Five times when Alia Bhatt simply rocked it
Subhash K Jha talks about five most impressive performances by Alia Bhatt
Student Of The Year: Playing an airheaded doll who is wooed by two Karan Johar type hunks, Alia did something to her character Shanaya that no one else (except maybe Kareena Kapoor Khan) could. She made the floozy appear empathetic, almost compassionate. Nope, it is not a crime to be a frivolous fashionista as long as you don’t lose your core of humanism. That’s what Alia did in her adult debut (she had played junior PreityZinta in Tanuja Chandra’s Sungharsh). She made Shanaya lovable and we didn’t even know when we stopped judging her her clothes and bags.
Highway: In this deeply flawed film about a rich heiress falling in love with her kidnapper, Alia imbued her completely illogical character with a sense of gratifying credibility. Though it was hard to believe any girl could fall in love with someone as uncouth as RandeepHooda, the gruff criminal, Alia’s innocence and candour shone through. Her outburst in her sleek upper class home against her childhood abuser at the end was totally out of context. But what the heck! Alia can show that clipping to her grandchildren to let them know what a fine actor she once was. And still is. (I am sure Alia will continue acting in her 80’s).
Udta Punjab: Who would have believed that Alia could play a Dalit girl from Bihar working as a farm hand in Punjab, dreaming of becoming a hockey champ, but instead becoming a sex slave to a drug junkie. Here was Alia playing a character totally alien to her. She had never been familiar with the personality, plight and predicament of her character, Bauria. Yet, she managed to play this wretchedly unhappy girl with a fluency that comes naturally to her.

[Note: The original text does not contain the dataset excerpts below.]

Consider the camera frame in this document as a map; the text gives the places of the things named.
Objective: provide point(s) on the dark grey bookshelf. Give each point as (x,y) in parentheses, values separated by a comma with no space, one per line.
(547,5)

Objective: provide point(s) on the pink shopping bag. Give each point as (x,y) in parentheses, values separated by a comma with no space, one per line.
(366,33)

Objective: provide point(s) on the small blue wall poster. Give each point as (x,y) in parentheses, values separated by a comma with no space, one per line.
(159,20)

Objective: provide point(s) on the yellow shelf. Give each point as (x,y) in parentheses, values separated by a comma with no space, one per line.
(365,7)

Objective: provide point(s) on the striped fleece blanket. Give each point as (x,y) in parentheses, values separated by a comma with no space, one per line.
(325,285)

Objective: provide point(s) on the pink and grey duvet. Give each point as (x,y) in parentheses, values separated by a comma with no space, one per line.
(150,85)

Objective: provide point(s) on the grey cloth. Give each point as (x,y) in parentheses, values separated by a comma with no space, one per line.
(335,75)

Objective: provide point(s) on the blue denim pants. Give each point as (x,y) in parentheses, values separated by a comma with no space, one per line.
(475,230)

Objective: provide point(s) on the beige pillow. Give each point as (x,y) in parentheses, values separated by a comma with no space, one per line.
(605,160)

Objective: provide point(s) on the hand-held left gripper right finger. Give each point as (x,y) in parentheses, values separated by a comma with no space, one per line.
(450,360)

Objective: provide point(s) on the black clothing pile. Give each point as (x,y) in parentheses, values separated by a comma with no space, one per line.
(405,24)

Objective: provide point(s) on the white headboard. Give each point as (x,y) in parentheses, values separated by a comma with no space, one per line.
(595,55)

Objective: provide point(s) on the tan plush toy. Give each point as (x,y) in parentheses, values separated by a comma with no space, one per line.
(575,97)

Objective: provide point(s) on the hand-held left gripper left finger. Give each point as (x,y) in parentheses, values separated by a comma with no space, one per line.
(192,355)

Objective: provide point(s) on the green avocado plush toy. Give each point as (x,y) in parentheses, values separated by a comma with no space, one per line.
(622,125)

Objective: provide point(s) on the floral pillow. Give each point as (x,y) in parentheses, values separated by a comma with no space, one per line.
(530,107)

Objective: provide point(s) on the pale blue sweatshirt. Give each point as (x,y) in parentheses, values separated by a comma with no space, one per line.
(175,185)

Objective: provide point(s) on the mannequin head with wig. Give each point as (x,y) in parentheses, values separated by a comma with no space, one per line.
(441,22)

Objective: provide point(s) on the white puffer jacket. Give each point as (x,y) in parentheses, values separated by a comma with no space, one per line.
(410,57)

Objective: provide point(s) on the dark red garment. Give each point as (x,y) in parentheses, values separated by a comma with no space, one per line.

Dear Zindagi: Dearest Alia…wasn’t she simply adorable as millennial single woman Kaira, grappling with boyfriend and family problems, running for succour to the nearest shrink who happens to be none other than Shah Rukh Khan. The scenes depicting Alia’s growing fondness for her therapist crept up tenderly on us, as if no one knew it was coming. Alia let her heart speak for her. And we could almost hear it beating to the sound of Mr Khan’s bumperstricker wisdom. Alia made her ‘Lolita’ act seem denuded of naivete but still furnished it with an artless innocence. Even when Alia plays a flawed character, her spiritual core remains incorruptible.
Gully Boy: Okay, Ranveer Singh plays the titular role in Zoya Akhtar’s fine homage to Raga of wretchedness, singing, rapping, protesting his way through the streets of Mumbai. But Alia is the stealthy scenestealer. As the heartmeltingly honest Muslim girl, Safina, who loves hiphop but wants to do something more meaty with her life, she carries the hijab with a casual aplomb, making her character appear hip without hopping into flamboyant self-exhibition. She is talkative and hyper. But you constantly feel Safina is not telling us the complete truth about herself, not revealing more than she wants to. That, I guess, is what Alia Bhatt’s secret acting style is. She never gives everything about her character away. We keep hoping till the end that she would. But Alia strips her soul only to tell us we haven’t seen everything yet.